THE EXPERIENCE
INGREDIENTS
INGREDIENTS FOR THE CAKE
380 g all purpose flour
2 tsp baking powder
1tsp baking soda
3 tsp cinnamon
⅓ tsp nutmeg, grated
⅓ tsp salt
130 ml sunflower oil ηλιέλαιο
200 g brown sugar
130 g water
2 tsp vanilla extract
170 g authentic DODONI Greek yoghurt, full fat 8%
300 g carrots, grated
INGREDIENTS FOR THE BUTTERCREAM
110 g butter, at room temperature
180 g icing sugar
100 g authentic DODONI Greek yoghurt, full fat 8%
PREPARATION
Weigh all the ingredients for the cake and preheat the oven.
EXECUTION
In a bowl mix the flour, baking powder, baking soda, cinnamon, nutmeg and salt. In a bigger bowl stir together the sunflower oil, sugar, water, vanilla extract, authentic DODONI Greek yoghurt and grated carrots.

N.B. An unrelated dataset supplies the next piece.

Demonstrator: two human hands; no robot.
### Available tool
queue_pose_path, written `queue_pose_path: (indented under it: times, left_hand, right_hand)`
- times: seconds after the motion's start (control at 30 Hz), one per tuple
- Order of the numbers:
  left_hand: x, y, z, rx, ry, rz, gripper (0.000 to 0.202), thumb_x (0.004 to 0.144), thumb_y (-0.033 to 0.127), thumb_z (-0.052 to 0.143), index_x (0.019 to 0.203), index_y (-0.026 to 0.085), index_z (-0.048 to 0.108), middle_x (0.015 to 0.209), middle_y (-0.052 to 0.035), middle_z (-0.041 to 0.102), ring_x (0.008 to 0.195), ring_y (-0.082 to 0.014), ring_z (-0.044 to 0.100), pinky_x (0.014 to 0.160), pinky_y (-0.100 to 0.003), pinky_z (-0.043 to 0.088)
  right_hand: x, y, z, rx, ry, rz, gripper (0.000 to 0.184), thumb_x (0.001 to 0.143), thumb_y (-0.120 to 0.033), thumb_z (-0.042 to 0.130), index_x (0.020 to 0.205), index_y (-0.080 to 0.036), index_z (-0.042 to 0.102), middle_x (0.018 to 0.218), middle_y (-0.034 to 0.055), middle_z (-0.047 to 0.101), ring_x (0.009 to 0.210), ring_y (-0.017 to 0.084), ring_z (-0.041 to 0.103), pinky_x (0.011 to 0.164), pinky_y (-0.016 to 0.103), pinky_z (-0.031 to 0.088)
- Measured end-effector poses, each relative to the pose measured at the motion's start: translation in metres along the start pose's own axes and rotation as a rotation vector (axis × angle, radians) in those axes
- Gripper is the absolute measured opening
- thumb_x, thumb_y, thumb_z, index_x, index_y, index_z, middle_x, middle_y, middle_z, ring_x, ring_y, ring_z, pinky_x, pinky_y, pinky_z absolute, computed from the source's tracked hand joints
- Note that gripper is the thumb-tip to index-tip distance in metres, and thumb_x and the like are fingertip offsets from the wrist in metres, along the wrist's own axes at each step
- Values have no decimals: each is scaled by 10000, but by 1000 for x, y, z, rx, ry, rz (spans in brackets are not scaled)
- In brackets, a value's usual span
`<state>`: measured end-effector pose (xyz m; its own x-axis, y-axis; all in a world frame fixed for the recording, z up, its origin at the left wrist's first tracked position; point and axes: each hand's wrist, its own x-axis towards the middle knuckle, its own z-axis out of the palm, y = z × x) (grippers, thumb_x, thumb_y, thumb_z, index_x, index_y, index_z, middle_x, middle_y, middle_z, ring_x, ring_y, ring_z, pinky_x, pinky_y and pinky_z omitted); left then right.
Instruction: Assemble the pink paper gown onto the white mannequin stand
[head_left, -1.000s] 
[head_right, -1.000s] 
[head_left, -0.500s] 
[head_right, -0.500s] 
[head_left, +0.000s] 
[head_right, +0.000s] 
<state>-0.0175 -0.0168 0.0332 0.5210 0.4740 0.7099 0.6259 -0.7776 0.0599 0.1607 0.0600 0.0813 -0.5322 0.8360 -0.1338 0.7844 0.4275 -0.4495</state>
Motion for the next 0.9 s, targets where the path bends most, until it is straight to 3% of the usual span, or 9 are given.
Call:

Add the flour mixture into the liquids and mix gently using a silicone spatula or wooden spoon, just until they’re incorporated.
Pour the final mixture in a greased baking pan (diameter: 22cm), lined with parchment paper and bake in a preheated oven at 180°C for about an hour. Let it cool down for 15 minutes and remove from pan. Let it come to room temperature for at least 3 hours.
Prepare the buttercream. In a bowl using a hand mixer, beat the butter for 1-2 minutes until fluffy. Add the icing sugar and beat for another minute. Add the authentic DODONI Greek yoghurt and beat until it is fully incorporated into the mixture. You can either use it immediately by spreading it over the cake’s surface or serving it in spoonfuls on top of each slice or you can cover the bowl with cling film and keep in the fridge until use.